• _EXERCISE OBJECTIVE_
Read the data line by line and say how many lines contain the string "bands", giving the number alone.

<<<<

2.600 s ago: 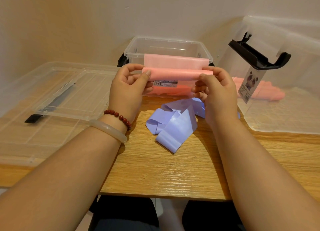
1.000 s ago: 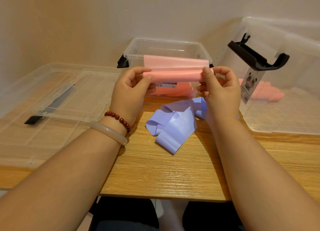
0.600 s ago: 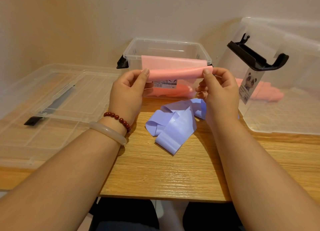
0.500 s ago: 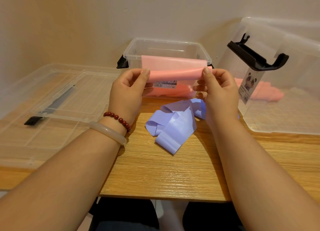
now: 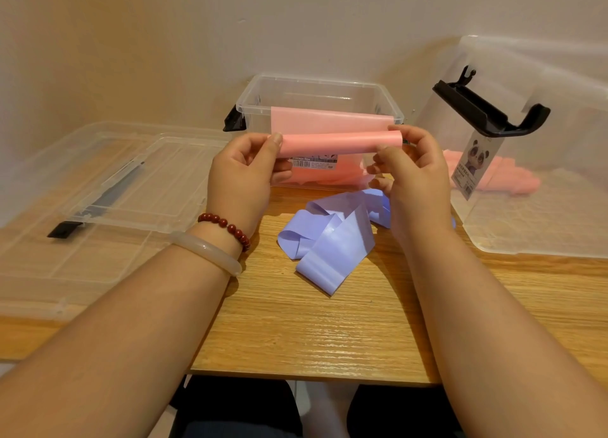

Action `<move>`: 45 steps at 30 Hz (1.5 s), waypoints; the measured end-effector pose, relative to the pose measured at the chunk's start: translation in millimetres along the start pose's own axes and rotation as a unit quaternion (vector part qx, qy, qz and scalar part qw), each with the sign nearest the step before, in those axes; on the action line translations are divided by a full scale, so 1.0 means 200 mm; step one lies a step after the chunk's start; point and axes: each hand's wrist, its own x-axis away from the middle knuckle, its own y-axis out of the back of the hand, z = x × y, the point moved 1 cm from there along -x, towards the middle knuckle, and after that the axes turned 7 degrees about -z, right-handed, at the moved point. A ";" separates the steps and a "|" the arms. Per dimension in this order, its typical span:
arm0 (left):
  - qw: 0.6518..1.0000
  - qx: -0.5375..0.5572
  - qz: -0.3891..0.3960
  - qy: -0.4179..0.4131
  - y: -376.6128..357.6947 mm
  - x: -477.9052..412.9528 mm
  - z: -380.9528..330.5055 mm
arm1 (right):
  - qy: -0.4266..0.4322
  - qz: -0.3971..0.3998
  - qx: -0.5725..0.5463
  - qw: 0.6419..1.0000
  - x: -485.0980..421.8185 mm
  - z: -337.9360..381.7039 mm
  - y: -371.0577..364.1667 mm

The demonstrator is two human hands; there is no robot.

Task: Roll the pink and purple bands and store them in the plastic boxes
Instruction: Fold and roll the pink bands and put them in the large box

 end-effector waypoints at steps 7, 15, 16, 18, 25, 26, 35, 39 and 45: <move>1.000 0.009 0.004 0.006 0.01 0.00 0.00 | 0.017 -0.032 0.030 0.999 0.00 0.00 0.00; 0.999 0.013 0.033 -0.014 0.01 0.00 -0.01 | -0.002 -0.036 0.012 0.999 0.00 -0.02 -0.01; 0.999 0.010 0.032 -0.014 0.01 0.00 0.00 | -0.002 -0.031 0.002 1.000 0.00 -0.02 -0.01; 1.000 0.005 0.026 -0.014 0.01 0.00 0.00 | -0.001 -0.017 -0.005 1.000 0.00 -0.01 -0.01; 1.000 -0.005 -0.003 0.001 0.01 -0.01 0.01 | 0.009 -0.015 0.026 1.000 0.01 -0.01 -0.01; 1.000 -0.007 -0.005 0.007 0.01 -0.01 0.02 | 0.011 -0.021 0.028 0.999 0.00 -0.01 -0.01; 0.999 0.020 0.031 -0.002 0.01 0.01 -0.01 | 0.016 -0.031 0.042 0.999 0.00 -0.01 0.00; 1.000 0.008 0.022 -0.008 0.01 0.01 -0.02 | 0.000 -0.023 0.008 1.000 0.00 -0.01 0.00; 1.000 0.015 0.010 -0.012 0.00 0.01 -0.01 | -0.003 -0.001 0.004 1.000 0.01 0.00 0.00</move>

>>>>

• _WORKED SOLUTION_
2